▸ Task statement: All lines from the opening of the data to the line containing "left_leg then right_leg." must be returned unchanged, and only those lines.

▸ The input:

◇ ◇ ◇ ◇

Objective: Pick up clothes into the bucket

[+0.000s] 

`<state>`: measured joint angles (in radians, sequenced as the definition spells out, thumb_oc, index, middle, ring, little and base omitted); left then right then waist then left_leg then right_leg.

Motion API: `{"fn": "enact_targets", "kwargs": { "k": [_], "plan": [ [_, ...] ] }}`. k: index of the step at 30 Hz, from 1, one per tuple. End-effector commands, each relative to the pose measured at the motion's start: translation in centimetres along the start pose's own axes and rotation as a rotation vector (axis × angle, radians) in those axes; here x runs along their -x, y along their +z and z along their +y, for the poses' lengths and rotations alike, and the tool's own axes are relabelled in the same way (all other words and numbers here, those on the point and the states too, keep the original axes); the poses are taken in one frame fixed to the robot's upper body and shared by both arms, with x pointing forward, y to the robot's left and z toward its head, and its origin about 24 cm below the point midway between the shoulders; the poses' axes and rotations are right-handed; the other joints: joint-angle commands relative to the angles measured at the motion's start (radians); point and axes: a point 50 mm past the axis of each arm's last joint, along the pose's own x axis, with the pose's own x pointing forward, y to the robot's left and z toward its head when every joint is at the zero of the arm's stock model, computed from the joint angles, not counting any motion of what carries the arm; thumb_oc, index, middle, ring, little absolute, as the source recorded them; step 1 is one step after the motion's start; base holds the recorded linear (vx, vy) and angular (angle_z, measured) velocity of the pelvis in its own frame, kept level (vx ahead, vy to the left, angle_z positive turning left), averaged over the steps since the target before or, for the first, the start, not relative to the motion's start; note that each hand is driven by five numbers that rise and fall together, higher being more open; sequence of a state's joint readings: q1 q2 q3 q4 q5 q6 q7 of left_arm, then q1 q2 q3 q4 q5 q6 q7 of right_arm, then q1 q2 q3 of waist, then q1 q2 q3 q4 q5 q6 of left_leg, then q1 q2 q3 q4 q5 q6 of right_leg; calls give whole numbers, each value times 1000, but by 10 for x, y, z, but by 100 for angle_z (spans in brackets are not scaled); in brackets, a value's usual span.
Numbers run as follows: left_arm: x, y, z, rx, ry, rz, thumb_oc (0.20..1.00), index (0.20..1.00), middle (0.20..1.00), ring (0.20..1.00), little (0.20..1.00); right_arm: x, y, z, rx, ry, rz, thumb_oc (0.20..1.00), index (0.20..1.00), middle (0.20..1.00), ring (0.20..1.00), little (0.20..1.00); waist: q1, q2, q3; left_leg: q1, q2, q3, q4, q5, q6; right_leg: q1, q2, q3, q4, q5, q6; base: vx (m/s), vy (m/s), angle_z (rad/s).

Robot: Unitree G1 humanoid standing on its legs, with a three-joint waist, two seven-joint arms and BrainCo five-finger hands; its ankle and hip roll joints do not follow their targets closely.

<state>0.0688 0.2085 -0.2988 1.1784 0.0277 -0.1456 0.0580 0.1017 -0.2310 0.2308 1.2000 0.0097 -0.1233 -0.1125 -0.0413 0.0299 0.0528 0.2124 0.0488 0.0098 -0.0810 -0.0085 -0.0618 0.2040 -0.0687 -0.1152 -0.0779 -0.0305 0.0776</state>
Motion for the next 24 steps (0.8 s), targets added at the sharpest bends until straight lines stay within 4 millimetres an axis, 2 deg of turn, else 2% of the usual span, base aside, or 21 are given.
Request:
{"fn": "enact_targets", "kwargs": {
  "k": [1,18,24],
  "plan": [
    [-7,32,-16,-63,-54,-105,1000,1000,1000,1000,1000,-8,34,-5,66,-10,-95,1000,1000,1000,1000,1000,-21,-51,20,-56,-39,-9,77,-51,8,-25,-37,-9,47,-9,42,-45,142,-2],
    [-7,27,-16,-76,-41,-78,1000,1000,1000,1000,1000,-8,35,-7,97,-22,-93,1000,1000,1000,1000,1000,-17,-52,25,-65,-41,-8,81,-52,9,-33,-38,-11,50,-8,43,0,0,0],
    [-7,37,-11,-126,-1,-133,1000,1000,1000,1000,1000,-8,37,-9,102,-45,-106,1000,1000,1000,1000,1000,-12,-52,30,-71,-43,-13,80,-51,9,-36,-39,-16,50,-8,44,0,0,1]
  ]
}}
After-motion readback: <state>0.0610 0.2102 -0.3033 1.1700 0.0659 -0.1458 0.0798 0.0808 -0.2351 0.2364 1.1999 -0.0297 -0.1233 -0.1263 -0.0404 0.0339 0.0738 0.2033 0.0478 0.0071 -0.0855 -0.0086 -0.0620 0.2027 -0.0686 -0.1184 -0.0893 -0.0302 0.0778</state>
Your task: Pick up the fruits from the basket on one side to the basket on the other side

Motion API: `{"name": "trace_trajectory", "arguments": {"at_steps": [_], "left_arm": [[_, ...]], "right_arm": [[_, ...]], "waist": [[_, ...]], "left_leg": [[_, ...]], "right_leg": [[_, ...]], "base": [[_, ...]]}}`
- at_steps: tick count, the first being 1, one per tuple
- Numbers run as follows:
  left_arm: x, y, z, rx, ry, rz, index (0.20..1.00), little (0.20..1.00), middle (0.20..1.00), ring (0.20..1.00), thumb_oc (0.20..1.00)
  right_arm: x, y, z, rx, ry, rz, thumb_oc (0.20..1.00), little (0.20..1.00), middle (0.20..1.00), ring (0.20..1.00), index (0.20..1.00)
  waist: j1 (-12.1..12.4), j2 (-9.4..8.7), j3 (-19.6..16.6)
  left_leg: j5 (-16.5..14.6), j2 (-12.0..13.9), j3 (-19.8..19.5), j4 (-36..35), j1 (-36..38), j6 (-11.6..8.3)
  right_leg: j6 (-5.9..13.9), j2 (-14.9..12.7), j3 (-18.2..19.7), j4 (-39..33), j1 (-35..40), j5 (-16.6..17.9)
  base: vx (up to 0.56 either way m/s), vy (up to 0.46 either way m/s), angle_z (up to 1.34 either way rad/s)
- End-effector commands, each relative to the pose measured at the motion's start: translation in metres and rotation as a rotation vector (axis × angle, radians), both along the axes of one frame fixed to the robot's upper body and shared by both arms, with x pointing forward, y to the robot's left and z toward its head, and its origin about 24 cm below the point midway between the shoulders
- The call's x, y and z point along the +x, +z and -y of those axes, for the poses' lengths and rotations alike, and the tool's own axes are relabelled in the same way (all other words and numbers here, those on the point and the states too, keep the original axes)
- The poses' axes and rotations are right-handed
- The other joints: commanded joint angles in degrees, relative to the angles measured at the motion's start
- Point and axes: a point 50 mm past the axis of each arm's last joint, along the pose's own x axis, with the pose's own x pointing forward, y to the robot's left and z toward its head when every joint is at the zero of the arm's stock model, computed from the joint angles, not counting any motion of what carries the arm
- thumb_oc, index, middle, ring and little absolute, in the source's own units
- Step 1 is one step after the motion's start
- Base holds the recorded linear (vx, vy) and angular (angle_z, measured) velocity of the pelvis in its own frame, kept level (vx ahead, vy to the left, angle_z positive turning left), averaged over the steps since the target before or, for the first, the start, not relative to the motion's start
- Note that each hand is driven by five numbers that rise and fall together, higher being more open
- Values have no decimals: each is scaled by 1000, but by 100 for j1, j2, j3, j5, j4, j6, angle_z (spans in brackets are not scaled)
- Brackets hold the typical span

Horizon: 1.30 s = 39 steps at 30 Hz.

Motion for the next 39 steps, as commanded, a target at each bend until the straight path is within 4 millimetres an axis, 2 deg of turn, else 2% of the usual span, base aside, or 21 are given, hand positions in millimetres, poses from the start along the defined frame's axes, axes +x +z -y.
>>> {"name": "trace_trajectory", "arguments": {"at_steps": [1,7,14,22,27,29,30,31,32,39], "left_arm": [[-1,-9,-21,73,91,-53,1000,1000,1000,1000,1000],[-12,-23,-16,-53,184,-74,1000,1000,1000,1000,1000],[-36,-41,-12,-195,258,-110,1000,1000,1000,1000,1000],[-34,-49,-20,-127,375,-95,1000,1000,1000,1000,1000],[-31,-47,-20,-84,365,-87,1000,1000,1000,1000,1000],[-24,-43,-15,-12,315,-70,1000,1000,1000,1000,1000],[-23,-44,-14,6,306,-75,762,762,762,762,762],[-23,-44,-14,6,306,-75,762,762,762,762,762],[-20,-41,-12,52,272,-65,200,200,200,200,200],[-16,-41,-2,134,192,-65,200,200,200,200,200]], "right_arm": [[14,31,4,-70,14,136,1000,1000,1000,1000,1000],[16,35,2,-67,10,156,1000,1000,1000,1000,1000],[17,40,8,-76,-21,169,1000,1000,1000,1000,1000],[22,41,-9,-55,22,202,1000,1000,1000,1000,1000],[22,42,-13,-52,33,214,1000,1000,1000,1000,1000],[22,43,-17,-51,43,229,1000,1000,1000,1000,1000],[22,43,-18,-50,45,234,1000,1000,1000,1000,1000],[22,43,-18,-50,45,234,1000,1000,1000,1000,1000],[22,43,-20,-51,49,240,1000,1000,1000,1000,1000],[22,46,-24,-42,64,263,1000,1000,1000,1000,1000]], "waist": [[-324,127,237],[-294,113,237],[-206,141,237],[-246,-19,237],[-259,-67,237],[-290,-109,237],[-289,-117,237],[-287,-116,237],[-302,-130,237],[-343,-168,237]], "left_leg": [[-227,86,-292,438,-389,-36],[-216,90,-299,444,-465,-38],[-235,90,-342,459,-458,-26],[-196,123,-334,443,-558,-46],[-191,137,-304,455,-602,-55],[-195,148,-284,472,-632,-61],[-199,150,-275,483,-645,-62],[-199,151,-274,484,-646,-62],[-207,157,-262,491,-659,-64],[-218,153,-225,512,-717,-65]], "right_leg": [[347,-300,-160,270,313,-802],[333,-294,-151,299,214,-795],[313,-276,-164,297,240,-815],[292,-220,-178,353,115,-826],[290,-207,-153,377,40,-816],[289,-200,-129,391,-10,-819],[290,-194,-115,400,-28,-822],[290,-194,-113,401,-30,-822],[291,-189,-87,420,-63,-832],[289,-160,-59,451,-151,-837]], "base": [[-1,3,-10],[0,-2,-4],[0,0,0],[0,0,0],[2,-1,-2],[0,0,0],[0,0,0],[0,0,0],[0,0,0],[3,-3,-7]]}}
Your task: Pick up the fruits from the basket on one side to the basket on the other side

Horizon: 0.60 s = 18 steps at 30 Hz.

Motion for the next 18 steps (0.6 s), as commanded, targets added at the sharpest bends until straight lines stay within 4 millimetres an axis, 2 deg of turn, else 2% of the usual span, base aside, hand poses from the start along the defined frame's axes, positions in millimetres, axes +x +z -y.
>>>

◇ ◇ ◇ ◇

▸ Solution for this exercise:
Objective: Pick up clothes into the bucket

[+0.000s] 

`<state>`: measured joint angles (in radians, sequenced as the definition spells out, thumb_oc, index, middle, ring, little and base omitted); left then right then waist then left_leg then right_leg.

This answer is complete as it stands.